12




――その日の夜

荒れた天候は治まるどころか酷くなっており、大雨に加えてとうとうルピが一番恐れていた事態となっていた。


ゴロゴロゴロ…


「…………」


雷だ。雷が鳴っている。それもすぐ近くで。…あぁ、最悪だと思った。

いつからそれが嫌いになったのかは記憶の底にもない。けれど、どうしてもルピはそれだけが苦手だった。いつかそれが自分に落ちてくるのではないかという恐怖。そんな確率何分の何だかなんて知らないし、そんな事を考える方が可笑しいのかもしれない。
でも、怖いものは怖い。だって仕方ないじゃないか(え○り君風)。


「っ、」


それが鳴るたびにルピは布団を被りなおしたり寝返りを打ったりと忙しなくしていた。どうにかして聞こえなくなる方法はないだろうか。どうにかして天気を良くする方法はないだろうかとそんなことばかりを考えていて、


ゴロゴロゴロ…


――リヴァイは、ルピのそれに気付いていた


「……、」


その音はもうリヴァイにだって聞こえるほど大きく鳴っている。雨音とそれのせいでか、リヴァイもなかなか寝付けなかった。

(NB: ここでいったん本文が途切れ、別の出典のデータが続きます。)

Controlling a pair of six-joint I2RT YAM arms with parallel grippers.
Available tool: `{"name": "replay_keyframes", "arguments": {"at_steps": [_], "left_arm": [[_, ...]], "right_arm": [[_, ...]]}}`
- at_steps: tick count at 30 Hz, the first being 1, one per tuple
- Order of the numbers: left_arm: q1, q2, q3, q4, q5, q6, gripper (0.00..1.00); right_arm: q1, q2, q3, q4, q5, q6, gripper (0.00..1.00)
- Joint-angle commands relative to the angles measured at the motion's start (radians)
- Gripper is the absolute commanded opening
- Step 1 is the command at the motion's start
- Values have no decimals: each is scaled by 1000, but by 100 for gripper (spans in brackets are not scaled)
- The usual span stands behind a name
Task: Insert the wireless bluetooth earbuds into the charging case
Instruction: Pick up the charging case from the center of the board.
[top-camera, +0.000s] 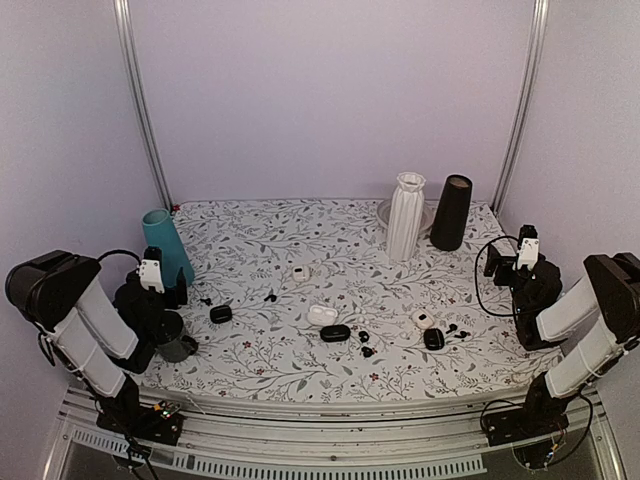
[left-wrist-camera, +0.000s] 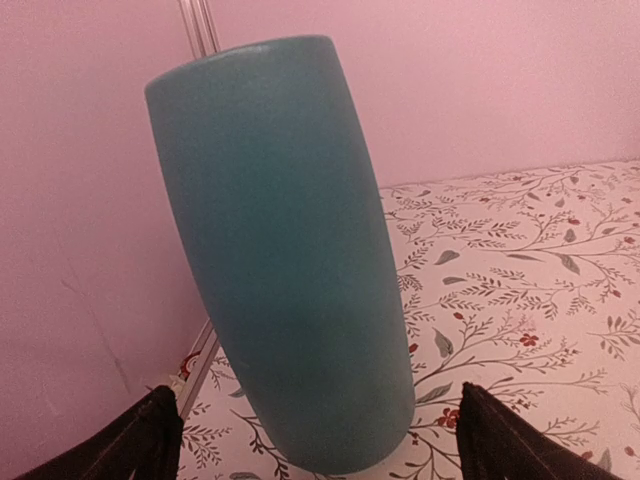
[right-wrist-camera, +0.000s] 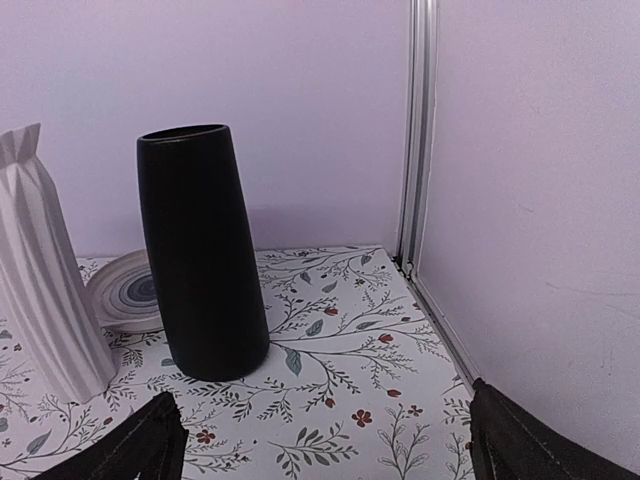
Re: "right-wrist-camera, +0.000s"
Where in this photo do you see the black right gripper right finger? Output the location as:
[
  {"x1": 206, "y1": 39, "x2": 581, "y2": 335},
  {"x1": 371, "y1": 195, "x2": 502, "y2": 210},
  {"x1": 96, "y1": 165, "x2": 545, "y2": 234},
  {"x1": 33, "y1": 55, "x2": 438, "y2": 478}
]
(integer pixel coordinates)
[{"x1": 470, "y1": 378, "x2": 639, "y2": 480}]

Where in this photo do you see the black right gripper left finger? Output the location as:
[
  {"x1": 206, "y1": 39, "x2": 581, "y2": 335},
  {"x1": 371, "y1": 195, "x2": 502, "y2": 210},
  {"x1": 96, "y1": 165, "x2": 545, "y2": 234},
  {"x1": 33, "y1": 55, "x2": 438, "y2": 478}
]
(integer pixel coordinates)
[{"x1": 37, "y1": 392, "x2": 188, "y2": 480}]

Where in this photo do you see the striped ceramic plate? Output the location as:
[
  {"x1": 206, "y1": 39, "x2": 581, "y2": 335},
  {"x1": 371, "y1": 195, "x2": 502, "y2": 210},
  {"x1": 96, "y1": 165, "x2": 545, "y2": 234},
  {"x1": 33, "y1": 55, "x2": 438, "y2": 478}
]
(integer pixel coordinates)
[{"x1": 86, "y1": 250, "x2": 163, "y2": 334}]

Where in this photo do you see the right aluminium corner post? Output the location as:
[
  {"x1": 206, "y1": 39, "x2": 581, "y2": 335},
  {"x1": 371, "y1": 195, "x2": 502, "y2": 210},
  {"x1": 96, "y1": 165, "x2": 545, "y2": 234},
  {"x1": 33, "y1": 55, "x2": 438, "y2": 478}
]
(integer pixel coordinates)
[{"x1": 394, "y1": 1, "x2": 480, "y2": 389}]

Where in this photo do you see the black tapered vase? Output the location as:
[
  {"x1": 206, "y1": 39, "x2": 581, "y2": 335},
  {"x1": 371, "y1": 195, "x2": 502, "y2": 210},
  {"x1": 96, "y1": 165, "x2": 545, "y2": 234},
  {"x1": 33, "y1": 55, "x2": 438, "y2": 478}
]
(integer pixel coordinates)
[{"x1": 137, "y1": 124, "x2": 269, "y2": 382}]

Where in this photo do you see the white ribbed vase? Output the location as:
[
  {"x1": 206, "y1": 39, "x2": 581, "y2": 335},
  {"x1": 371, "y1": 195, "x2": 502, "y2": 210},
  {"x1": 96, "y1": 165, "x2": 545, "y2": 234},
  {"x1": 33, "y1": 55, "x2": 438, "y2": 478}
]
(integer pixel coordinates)
[{"x1": 1, "y1": 124, "x2": 117, "y2": 404}]

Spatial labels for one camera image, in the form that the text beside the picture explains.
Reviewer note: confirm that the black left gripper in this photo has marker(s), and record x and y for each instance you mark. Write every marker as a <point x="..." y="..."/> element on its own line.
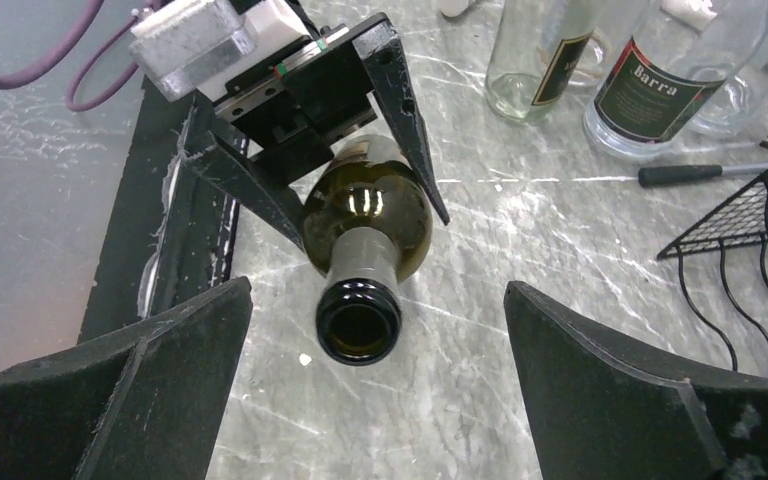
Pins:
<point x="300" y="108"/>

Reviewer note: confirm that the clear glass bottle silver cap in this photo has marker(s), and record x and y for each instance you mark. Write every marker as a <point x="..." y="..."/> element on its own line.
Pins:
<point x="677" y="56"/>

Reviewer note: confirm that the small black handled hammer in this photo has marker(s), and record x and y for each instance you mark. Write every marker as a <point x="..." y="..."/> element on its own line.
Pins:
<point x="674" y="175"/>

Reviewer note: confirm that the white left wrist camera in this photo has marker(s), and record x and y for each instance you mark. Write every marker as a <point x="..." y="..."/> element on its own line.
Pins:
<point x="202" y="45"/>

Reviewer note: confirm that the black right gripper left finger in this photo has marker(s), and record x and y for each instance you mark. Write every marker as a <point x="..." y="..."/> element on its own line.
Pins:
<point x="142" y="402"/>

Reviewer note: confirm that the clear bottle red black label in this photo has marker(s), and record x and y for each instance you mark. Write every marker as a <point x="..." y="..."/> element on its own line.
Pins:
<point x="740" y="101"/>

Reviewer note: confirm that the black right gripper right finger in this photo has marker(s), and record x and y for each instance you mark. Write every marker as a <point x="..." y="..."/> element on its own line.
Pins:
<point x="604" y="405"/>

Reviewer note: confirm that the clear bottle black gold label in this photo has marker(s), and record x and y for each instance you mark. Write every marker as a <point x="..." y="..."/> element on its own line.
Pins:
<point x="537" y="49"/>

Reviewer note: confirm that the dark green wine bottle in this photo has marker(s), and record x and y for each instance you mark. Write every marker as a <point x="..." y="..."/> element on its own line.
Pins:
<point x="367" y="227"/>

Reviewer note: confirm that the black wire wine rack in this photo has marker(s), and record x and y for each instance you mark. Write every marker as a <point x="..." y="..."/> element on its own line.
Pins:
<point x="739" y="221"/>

そうしてその方へ目を向ければ、表情こそ見えないがルピは布団の中でモゾモゾと動いている。怪しことこの上ないが、きっと怯えているのだろうと思った。以前彼女が雷が苦手と言っていたのを、リヴァイはしっかり覚えていたから。


「…………ルピ、」

「!」


気付けば自分はその名を呼んでいて、その声に反応してルピはゆっくりと布団の中から顔を出す。泣いている様子はない。…まぁ、雷如きで泣かれては困るっちゃ困るのだが。


「……怖ぇんだろ」


今まで二人は、そう、ごく普通にこの部屋で暮らして来た。訓練が終われば各々風呂へ入って、ご飯を食べて、そして各々布団に入って寝る。朝起きるのはルピが多少早いくらいで、そうしてまたご飯を食べ訓練へと向かう。その繰り返し。それが二人のリズムで、それが狂った事は無い。もはやそれは習慣と化していて、そう、互いにそれに変化を求めようとは考えてもいなかった。


「…ただのデケェ音じゃねぇか」


ルピがリヴァイへ目を向けると、暗くてよく見えないが片肘をついて横になりこちらを見ていた。その間も鳴りやまないそれ。


「お前はガキだな」

「、…すいません」

「……ったく、人の安眠を妨害しやがって」

「……すいませ、」


ん?それは私のせいですかと言おうとした刹那。リヴァイは何故か立ちあがっていて、そして何故か自分の方へと向かっていて、


「……オイ、詰めろ」

「っ、はい、?」


俺の寝るスペースがねぇだろうが。そうしてリヴァイは自分の布団の中に入ってきた。


「……、」


急に温かみを増した布団、そして傍にあるその温もり。今まで気になって仕方なかった雷の音は何故か遠い。…目の前の状況を把握するのに精一杯だったのかもしれない。


「……あの、」

「…なんだ」

「…………ありがとう、ございます」


それでもルピはその言葉を口にしていた。
雷が鳴った時は"あの頃"いつもファルクとルティルが必ず傍にいてくれて、その恐怖を和らげてくれていた。その事をリヴァイに話した記憶はないが、それでもこうして彼がここにいてくれるということはイコールそういう事だろう。

リヴァイは多くを語らない。でも、それでもよかった。ポンポンとぶっきらぼうだが頭を撫ぜるその手はすごく優しくて。ルピの心の中の恐怖は薄れていた。


「……おやすみなさい」

「…あぁ、」


その言葉を交わすのは本日二度目だが、一度目よりもどこか安心しきった声だったようにリヴァイは思う。

…どうしてだろう。行動してから己のそれを顧みる。そうして彼女を安心させようとしたのに特別な意味はなくて、同じ布団に入ってどうこうしようとかそんな事も微塵もないし考えた事だって無い。彼女も同じ感覚だろうという思いはあった。
そう、これはその日常に突如入りこんだイレギュラーな出来事なだけであって、これが最初で最後だという感覚であって、


「……、」


…明日の事なんて、関係ないのだと。